Instructions for the task:
Copy out the line containing "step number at" and each line after it, through the last one in the material, exactly as written.

Data listing:

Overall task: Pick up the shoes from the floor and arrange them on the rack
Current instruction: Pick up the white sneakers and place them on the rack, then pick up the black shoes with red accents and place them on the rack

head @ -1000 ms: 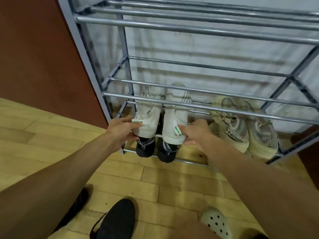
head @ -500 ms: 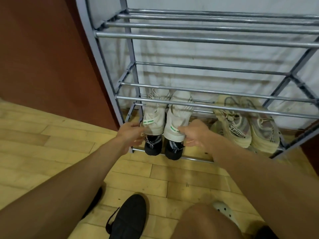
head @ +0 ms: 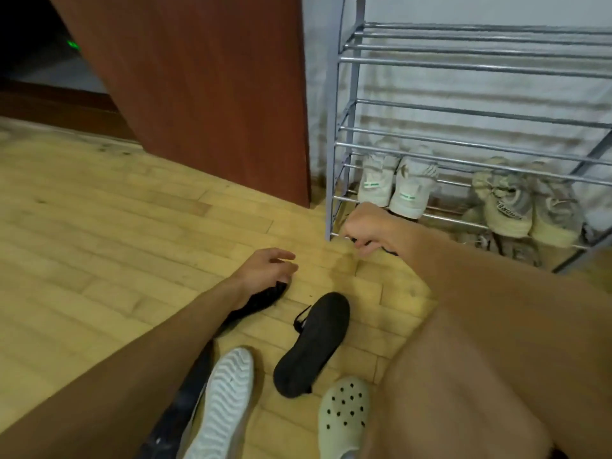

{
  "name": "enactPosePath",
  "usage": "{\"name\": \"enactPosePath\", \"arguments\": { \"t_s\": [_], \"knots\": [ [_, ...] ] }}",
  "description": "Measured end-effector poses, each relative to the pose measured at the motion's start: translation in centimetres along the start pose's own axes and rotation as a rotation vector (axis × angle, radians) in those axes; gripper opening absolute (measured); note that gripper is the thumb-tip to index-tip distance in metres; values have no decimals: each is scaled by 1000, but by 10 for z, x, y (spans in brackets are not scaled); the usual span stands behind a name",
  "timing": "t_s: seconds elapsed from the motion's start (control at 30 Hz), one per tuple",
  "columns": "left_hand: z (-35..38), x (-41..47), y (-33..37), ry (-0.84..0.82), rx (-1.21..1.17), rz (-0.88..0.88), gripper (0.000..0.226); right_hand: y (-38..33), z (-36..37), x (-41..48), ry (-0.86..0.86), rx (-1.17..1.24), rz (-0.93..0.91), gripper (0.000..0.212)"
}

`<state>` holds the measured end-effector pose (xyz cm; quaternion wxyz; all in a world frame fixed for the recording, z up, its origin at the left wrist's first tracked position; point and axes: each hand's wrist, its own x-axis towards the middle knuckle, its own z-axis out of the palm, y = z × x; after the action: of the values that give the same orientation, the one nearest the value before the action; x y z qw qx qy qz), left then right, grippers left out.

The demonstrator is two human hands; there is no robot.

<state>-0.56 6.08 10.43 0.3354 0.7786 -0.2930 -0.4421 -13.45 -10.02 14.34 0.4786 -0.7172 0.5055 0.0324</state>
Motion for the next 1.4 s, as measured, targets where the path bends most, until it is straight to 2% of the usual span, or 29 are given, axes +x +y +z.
{"name": "enactPosePath", "arguments": {
  "t_s": [0.17,0.3,0.4,0.5,0.63,0.7,0.73,0.8,0.87,1.07,1.27,1.4],
  "knots": [
    [-19,-62,-73,95,-90,-102,31,1,91,-40,-100,-44,-59,31],
    [-20,-108,-132,117,-118,-145,27,19,151,-71,-279,-270,-117,18],
    [-21,-121,-169,152,-146,-220,25,24,166,-84,-341,-419,-187,22],
    [-24,-112,-195,188,-124,-295,27,32,166,-80,-344,-492,-235,38],
    [-30,-86,-205,287,-79,-348,9,51,160,-63,-349,-588,-252,37],
    [-35,-66,-207,285,-7,-379,27,56,161,-54,-367,-612,-240,40],
    [-36,-56,-207,290,21,-391,27,56,161,-49,-376,-614,-233,39],
    [-41,-32,-213,298,79,-403,10,52,163,-37,-398,-620,-231,37],
    [-47,-6,-217,316,85,-426,28,44,166,-23,-409,-616,-243,35],
    [-53,45,-212,470,-293,-644,52,30,178,20,-476,-573,-260,36],
    [-64,78,-220,692,-613,-731,39,20,171,46,-522,-521,-242,39],
    [-64,84,-223,719,-654,-785,43,20,170,53,-550,-515,-227,38]
  ]
}}
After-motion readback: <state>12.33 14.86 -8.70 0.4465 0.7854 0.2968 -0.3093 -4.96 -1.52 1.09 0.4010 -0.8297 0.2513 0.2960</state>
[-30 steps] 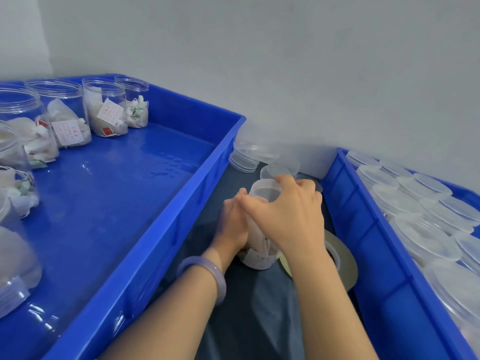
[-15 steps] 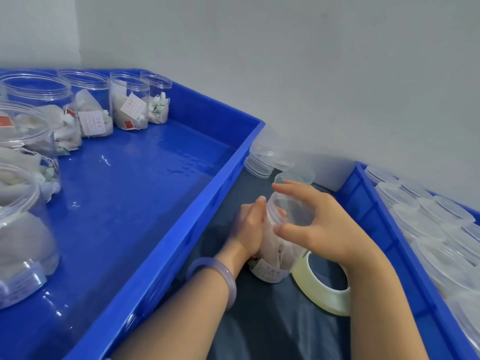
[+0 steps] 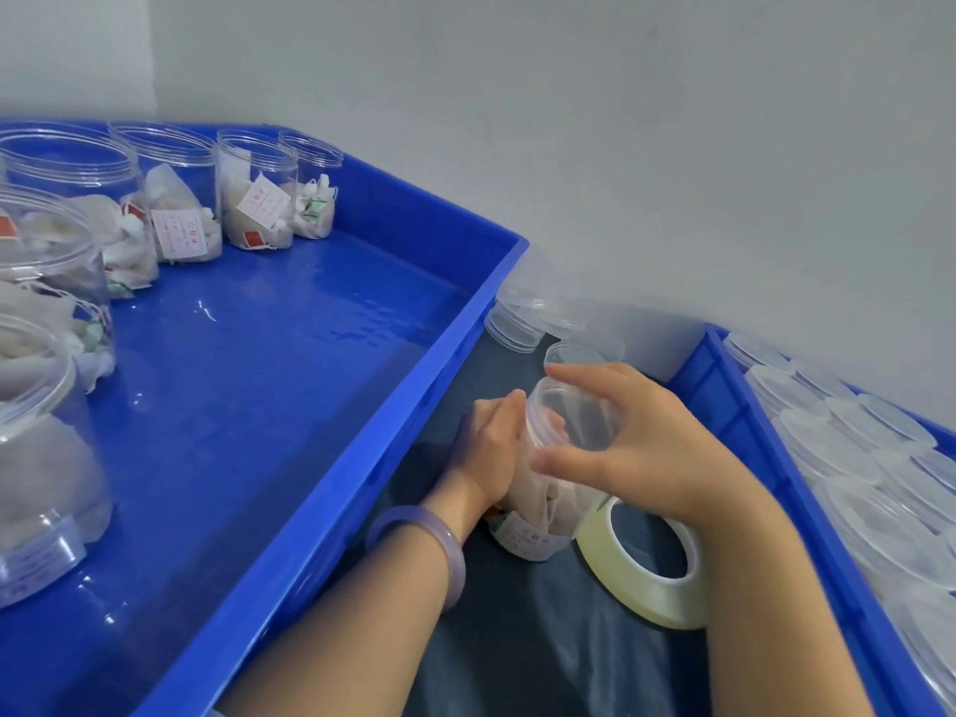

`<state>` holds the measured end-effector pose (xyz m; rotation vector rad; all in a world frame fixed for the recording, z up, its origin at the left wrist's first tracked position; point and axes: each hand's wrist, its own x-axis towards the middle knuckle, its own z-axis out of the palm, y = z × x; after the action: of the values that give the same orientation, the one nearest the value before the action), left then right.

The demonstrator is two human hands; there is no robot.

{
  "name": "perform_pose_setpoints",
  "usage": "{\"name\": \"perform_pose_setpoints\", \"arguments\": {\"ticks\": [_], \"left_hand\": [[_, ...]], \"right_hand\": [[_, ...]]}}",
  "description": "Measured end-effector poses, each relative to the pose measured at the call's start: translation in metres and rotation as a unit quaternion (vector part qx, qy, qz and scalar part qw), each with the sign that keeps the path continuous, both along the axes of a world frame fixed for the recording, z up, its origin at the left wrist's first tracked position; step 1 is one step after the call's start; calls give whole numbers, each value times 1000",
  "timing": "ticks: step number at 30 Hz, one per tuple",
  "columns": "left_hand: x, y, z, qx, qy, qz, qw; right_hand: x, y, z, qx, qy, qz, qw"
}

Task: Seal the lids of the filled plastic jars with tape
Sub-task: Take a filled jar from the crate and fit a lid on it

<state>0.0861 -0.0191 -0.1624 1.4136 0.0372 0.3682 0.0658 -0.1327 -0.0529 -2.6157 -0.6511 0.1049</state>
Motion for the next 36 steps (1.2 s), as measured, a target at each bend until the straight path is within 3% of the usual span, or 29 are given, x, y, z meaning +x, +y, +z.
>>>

Answer space:
  "timing": "ticks: step number at 30 Hz, one per tuple",
  "columns": "left_hand: x, y, z, qx, qy, qz, qw; right_hand: x, y, z, qx, qy, qz, qw"
}

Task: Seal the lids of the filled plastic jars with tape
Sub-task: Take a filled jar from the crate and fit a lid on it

<state>0.0861 -0.0191 -0.1624 1.4136 0.0372 0.3682 0.0658 -0.1327 -0.0529 -2.6157 -0.6511 0.1049</state>
Motion for the next 36 steps (1.2 s), as measured, a target at each bend until the straight path is within 3% of the usual span, or 29 are given, x, y, z meaning +x, +y, +z.
>>>

Besides this answer, the exercise requires nothing else.